### TASK INSTRUCTIONS
Filter the records down to the lines that hold the word "below", and copy each of those lines.
(MATERIAL FOR THIS EXERCISE begins)
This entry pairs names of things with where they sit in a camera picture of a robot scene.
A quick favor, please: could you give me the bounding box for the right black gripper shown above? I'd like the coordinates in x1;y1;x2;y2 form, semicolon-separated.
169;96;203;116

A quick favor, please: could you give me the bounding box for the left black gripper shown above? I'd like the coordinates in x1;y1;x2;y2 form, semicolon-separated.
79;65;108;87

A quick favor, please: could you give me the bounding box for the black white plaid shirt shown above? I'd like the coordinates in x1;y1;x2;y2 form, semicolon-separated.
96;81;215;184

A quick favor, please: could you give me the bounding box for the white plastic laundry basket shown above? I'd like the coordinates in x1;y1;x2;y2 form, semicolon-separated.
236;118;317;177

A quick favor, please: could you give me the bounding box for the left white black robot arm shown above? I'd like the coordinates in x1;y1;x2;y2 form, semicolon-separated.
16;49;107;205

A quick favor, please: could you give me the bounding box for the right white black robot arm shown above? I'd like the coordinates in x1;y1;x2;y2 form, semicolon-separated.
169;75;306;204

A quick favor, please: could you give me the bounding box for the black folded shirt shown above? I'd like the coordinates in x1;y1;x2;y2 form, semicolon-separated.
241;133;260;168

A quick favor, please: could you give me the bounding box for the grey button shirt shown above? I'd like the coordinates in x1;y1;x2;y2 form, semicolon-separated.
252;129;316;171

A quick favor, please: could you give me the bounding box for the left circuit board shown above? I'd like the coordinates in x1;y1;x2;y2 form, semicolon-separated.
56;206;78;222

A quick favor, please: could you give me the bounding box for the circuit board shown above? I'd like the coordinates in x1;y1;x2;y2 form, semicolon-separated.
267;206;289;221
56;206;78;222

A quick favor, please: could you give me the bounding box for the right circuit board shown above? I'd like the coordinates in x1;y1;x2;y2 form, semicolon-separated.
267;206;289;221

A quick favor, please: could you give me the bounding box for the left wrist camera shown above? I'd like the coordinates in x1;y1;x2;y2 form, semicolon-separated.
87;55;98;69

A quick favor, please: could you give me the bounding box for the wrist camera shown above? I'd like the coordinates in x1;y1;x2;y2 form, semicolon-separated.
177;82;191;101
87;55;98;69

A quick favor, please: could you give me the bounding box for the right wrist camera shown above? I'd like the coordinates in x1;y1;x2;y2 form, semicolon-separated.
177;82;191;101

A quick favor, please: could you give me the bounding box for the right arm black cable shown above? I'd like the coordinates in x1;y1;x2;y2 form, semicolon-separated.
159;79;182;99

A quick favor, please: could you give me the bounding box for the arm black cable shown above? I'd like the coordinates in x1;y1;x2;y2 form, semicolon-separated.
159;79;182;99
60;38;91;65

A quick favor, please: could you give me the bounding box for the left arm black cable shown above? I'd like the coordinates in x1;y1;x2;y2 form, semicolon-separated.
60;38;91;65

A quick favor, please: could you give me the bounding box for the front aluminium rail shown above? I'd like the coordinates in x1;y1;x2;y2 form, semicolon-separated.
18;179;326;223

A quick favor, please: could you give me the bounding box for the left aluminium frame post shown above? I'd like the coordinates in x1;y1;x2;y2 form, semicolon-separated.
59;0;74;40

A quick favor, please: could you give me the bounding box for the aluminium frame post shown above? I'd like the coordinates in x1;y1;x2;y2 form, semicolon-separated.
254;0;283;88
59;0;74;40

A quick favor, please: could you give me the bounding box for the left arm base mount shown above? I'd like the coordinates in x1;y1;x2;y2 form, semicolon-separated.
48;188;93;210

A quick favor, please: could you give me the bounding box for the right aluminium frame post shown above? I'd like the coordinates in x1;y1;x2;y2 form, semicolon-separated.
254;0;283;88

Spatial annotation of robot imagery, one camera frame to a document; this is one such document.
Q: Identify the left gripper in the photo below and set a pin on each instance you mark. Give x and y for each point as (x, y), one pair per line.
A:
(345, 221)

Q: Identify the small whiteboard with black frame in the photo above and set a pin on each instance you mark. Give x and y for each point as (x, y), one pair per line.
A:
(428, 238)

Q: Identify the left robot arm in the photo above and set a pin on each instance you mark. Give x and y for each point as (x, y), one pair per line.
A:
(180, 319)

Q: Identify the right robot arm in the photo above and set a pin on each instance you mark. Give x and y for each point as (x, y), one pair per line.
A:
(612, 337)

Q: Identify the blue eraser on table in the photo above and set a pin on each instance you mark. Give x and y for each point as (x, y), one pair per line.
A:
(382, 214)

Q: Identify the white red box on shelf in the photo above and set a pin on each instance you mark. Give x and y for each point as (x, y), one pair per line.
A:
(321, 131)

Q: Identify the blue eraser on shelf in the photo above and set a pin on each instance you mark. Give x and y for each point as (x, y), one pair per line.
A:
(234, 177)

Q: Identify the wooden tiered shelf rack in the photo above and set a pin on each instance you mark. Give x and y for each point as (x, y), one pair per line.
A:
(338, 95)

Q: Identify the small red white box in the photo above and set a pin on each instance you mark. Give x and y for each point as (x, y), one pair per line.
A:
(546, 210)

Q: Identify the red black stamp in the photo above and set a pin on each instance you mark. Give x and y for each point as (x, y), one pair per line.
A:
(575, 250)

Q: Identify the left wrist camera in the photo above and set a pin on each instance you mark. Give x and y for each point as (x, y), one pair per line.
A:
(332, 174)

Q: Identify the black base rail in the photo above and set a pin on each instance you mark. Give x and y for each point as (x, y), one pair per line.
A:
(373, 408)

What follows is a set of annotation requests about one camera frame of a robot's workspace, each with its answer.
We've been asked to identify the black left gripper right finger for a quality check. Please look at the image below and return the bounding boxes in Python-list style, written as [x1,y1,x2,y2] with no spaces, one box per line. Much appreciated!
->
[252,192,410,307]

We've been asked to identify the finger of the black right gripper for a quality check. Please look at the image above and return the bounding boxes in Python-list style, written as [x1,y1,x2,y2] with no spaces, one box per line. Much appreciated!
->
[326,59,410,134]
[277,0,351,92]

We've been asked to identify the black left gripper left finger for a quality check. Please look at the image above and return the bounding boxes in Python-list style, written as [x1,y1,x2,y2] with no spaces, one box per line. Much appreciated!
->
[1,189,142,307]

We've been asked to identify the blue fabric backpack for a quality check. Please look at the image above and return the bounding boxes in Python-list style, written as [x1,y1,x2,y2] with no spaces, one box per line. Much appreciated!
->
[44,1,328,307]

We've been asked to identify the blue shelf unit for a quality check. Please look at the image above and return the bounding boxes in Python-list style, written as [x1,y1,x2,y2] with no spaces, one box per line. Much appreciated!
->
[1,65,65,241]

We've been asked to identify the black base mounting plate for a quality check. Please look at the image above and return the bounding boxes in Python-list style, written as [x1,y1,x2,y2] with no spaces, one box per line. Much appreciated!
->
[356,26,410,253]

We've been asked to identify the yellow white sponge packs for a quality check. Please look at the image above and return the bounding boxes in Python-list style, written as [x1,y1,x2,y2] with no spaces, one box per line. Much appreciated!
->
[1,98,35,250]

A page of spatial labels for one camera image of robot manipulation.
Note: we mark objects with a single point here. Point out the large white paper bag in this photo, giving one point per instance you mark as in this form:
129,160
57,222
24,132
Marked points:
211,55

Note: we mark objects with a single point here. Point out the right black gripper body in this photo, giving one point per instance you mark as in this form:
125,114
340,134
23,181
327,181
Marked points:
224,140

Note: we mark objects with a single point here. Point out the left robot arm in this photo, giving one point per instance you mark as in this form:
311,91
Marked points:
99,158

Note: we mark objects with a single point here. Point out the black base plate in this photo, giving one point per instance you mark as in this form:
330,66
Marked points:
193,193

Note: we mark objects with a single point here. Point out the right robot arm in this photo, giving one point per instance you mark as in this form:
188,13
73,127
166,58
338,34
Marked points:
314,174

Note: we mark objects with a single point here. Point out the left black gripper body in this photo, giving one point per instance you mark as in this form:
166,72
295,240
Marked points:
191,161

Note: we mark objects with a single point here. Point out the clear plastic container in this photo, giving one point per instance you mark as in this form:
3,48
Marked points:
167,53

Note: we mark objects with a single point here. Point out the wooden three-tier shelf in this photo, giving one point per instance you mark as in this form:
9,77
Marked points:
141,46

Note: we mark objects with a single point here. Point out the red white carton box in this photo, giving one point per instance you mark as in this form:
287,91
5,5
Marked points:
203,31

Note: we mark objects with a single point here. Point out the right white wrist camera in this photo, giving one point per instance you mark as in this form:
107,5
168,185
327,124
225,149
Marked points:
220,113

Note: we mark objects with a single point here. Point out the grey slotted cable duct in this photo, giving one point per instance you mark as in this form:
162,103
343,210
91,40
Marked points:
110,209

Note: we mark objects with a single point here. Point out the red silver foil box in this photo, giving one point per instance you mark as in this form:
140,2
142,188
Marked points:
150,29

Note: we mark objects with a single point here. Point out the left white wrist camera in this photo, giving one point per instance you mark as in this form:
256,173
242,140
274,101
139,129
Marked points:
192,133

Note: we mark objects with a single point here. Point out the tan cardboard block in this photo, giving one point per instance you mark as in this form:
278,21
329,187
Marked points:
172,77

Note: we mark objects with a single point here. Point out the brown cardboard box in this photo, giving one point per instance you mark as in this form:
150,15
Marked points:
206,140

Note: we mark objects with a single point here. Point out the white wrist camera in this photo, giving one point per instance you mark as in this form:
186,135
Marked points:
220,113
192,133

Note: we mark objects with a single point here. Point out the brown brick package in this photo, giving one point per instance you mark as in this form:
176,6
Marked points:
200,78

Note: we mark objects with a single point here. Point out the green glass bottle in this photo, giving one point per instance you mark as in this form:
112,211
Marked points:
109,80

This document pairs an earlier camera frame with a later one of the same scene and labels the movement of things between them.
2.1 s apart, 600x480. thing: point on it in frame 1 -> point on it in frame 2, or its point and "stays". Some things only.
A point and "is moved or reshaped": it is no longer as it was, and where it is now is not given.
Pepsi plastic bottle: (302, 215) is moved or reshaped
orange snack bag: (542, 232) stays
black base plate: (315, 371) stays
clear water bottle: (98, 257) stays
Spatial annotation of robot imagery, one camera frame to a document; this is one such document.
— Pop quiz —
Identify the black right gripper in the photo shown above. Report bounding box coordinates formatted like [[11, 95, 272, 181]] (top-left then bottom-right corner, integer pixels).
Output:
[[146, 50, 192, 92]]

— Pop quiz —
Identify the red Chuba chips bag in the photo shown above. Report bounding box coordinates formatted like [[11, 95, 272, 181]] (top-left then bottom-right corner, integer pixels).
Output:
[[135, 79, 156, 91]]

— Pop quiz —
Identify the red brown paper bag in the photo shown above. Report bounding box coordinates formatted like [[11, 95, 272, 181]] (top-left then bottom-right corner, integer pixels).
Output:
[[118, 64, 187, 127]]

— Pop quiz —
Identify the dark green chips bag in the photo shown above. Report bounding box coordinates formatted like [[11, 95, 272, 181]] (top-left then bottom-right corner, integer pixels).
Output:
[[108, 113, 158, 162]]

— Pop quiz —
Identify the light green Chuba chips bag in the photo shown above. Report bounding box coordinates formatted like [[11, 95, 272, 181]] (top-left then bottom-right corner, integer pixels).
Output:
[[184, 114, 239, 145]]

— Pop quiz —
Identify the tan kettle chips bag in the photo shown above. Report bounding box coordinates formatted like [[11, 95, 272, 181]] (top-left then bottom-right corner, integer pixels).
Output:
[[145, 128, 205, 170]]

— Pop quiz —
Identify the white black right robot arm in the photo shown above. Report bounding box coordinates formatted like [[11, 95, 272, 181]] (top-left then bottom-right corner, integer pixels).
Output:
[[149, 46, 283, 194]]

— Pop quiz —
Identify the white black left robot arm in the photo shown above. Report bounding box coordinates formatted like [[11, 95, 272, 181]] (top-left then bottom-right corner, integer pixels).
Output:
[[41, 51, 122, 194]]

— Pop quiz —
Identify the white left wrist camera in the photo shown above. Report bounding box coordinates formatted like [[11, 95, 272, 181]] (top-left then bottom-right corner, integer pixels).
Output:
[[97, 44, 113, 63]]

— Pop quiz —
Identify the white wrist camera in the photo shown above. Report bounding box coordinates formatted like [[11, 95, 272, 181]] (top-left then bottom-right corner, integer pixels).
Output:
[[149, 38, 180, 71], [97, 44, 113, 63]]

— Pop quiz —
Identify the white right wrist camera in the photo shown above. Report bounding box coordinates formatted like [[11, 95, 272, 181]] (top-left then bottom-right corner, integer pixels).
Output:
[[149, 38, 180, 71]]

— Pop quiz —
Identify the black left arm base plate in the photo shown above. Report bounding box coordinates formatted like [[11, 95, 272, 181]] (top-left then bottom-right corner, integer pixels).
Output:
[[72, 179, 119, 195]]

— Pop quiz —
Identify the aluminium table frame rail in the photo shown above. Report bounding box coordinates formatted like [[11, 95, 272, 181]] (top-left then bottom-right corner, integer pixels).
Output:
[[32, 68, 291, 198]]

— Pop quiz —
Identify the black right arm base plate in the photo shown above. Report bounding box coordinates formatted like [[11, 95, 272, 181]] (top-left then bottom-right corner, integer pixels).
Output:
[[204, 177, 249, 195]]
(MATERIAL FOR THIS EXERCISE ends)
### FINISHED EXERCISE
Q: Identify the left gripper in the photo below and set a pin on each instance you mark. Give x and y for each point as (x, y), one pair per line.
We've been asked to identify the black left gripper right finger for a quality check. Please look at the image below and return the bounding boxes in Python-list style, written as [x1,y1,x2,y2] with no spaces, one box per line. Much appreciated!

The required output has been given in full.